Symbols in crash dumps on iOS

If you distribute release builds… it’s possible your application will crash, and generate a not particularly useful bunch of addresses for a variety of threads. Luckily there’s a solution, if you get the .app and the .app.dSYM in an easily findable place (like say… the same place as your .crash file!) XCode will do all the lookups for you! Easy peasy!

However release builds should generally be as small as you can make them, how do we overcome this? The following combination of options gets you a nice small stripped .app size while still being able to get symbols:

Debug Information Format: DWARF with dSYM File
Deployment Postprocessing: Yes
Strip Linked Product: Yes
Use Separate Strip: Yes
Generate Debug Symbols: Yes

If you’re using Unity be sure to disable the -Wl,S,x flags in the additional linker options, they basically do the stripping before the dSYM gets generated, which is not what you want! A side note that the .app which comes from a signed .ipa doesn’t seem to match up with the one it was generated from (which… makes sense), so you’ll want to keep your .app around like XCode does when you use Archive.

Finding iOS memory

As I get more familiar with iOS, one difference from my experience with consoles is the general mystery about where resources end up in memory.

For consoles a typical game allocates as much memory as it can from the OS, puts it into its own memory pools and then is as miserly as possible from then on.

On iOS, even figuring out how much memory you’re using is pretty difficult! There’s not too much information available at runtime, and it’s a bit off-putting when I count up the allocations my game has made, and the system reports that it is using 400% more than I expected. Ouch. The documentation seems a bit scattered, so most of this post is me documenting my discoveries as I go. I’m certainly not an expert here, so take all of it with a few grains of salt.

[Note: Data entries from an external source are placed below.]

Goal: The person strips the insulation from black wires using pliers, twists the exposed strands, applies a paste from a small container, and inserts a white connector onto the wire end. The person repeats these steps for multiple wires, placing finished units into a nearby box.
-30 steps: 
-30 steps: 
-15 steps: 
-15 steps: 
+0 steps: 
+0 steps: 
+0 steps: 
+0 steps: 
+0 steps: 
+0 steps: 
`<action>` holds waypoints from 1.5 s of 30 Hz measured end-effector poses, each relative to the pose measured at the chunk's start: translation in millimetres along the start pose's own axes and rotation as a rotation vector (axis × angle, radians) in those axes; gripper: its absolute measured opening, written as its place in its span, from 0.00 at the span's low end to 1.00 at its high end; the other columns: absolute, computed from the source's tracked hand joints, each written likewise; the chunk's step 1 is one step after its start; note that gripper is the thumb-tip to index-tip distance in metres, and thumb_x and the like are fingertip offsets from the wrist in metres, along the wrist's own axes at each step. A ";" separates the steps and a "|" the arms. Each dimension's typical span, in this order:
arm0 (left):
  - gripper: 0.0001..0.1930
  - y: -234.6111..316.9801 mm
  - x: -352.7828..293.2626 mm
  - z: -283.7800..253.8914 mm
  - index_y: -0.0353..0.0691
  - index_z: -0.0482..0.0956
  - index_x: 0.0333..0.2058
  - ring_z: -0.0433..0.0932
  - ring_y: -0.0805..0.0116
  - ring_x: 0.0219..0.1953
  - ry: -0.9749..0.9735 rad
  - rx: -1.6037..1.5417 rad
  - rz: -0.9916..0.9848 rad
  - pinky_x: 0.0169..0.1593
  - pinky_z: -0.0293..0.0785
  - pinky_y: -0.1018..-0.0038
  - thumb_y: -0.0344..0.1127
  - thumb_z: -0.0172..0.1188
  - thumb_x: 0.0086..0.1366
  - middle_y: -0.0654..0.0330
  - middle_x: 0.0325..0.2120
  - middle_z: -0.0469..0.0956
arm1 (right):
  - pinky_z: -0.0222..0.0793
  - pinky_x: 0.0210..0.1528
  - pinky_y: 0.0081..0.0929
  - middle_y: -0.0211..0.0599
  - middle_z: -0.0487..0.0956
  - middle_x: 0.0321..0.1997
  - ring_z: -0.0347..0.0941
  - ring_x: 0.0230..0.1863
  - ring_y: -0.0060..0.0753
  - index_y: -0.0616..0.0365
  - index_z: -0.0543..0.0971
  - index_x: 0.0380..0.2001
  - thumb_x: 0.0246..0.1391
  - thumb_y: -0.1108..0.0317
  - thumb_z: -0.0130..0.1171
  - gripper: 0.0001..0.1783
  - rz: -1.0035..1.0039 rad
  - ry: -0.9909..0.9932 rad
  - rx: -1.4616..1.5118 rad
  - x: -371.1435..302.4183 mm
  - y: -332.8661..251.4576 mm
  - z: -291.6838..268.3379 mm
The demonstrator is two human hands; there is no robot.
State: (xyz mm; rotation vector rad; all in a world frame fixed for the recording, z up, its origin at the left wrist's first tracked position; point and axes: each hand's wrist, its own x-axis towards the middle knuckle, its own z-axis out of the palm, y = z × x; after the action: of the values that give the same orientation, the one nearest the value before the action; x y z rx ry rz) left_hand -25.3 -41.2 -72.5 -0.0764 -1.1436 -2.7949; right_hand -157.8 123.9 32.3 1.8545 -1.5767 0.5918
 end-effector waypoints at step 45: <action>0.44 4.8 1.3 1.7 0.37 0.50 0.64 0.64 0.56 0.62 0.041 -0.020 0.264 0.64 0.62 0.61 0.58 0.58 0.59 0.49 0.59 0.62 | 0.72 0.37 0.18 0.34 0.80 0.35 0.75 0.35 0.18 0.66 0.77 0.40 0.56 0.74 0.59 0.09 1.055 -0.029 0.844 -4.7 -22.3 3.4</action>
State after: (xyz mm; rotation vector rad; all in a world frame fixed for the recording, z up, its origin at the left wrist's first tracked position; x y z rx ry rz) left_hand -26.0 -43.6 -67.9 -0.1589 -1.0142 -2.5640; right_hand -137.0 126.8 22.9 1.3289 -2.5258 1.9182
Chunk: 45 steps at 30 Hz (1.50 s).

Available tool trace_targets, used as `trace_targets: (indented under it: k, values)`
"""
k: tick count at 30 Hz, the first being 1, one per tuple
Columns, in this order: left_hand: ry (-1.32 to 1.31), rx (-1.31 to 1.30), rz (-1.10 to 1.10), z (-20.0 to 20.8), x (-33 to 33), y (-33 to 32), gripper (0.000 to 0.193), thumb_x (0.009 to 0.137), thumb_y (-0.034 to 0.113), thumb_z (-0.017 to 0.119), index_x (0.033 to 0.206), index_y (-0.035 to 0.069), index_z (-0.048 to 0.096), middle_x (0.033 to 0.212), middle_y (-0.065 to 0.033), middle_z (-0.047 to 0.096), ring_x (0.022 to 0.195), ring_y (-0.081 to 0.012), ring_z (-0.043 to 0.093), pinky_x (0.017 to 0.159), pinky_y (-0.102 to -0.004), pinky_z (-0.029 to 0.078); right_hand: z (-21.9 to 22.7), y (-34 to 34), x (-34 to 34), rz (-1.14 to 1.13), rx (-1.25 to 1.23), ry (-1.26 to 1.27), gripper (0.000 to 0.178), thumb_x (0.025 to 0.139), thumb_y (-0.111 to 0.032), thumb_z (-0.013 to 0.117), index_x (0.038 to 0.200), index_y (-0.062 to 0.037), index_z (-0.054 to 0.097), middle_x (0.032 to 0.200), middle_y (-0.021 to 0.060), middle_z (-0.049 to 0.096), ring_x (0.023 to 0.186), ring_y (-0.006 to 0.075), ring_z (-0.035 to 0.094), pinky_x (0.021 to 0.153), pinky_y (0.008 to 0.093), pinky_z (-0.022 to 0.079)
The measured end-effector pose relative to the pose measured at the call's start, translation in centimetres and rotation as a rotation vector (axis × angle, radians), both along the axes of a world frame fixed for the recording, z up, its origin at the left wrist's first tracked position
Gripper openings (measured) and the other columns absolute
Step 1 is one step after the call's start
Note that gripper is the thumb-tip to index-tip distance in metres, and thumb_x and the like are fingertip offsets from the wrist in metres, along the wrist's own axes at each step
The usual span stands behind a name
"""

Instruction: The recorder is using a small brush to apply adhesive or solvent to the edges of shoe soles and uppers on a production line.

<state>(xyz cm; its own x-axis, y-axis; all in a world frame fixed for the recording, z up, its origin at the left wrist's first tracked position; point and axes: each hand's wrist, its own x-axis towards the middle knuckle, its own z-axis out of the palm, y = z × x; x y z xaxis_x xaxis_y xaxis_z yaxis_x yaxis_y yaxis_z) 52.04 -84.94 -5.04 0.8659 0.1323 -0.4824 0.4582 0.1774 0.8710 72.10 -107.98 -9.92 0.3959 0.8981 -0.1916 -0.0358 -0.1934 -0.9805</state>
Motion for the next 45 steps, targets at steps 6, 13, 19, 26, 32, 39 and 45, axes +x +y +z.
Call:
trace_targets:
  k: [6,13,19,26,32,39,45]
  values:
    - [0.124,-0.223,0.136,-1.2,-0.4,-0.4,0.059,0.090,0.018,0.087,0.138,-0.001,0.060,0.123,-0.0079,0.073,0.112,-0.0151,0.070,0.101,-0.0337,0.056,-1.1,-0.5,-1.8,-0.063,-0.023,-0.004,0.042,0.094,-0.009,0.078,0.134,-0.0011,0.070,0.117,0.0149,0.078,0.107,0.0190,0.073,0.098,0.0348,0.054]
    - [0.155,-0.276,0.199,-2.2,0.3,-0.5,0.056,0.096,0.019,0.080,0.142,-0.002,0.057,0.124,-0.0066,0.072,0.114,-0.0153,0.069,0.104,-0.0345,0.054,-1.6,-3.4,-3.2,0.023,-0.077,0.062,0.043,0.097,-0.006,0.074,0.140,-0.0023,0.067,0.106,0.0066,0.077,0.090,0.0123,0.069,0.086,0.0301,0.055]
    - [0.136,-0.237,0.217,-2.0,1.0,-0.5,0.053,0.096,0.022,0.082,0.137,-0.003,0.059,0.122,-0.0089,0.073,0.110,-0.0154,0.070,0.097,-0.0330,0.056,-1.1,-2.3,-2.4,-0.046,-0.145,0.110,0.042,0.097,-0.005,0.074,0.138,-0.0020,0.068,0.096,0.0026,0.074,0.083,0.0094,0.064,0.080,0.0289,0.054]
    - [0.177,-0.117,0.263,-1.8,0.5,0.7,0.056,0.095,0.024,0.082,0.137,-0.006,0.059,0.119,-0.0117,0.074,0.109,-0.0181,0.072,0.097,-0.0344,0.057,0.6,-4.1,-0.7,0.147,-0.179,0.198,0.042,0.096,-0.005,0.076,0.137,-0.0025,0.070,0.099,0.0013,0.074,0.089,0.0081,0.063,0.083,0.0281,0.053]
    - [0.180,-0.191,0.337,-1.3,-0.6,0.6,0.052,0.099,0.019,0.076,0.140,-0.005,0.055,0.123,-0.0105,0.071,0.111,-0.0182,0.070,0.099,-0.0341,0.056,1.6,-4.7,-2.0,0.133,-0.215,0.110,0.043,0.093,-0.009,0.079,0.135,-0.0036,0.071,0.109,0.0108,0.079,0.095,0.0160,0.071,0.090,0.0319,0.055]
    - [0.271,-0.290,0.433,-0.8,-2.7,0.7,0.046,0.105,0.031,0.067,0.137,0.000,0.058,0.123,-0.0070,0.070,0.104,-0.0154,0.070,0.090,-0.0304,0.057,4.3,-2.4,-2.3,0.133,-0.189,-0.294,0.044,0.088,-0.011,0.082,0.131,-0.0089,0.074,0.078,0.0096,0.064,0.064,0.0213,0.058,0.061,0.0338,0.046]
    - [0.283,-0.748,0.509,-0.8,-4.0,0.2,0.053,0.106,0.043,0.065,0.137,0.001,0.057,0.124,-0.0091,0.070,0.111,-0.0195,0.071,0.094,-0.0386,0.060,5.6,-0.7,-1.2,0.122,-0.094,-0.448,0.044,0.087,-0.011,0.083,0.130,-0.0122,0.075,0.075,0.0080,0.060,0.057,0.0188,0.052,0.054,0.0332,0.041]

If you google for information about memory on iOS, the first recommendation is to look at the Allocations instrument. This is generally good advice.

Allocations

The allocations will show you in a reasonably nice way all of the calls your application makes to malloc. If you’re using C++ or Objective-C, calls to new or alloc end up falling through to… malloc! So any standard code side allocations will show up here with a callstack to help you track it down, which is pretty handy. As a reference in my game if I disable my internal allocator, this shows a pretty stable usage of around 16 MB over 12 thousand allocations.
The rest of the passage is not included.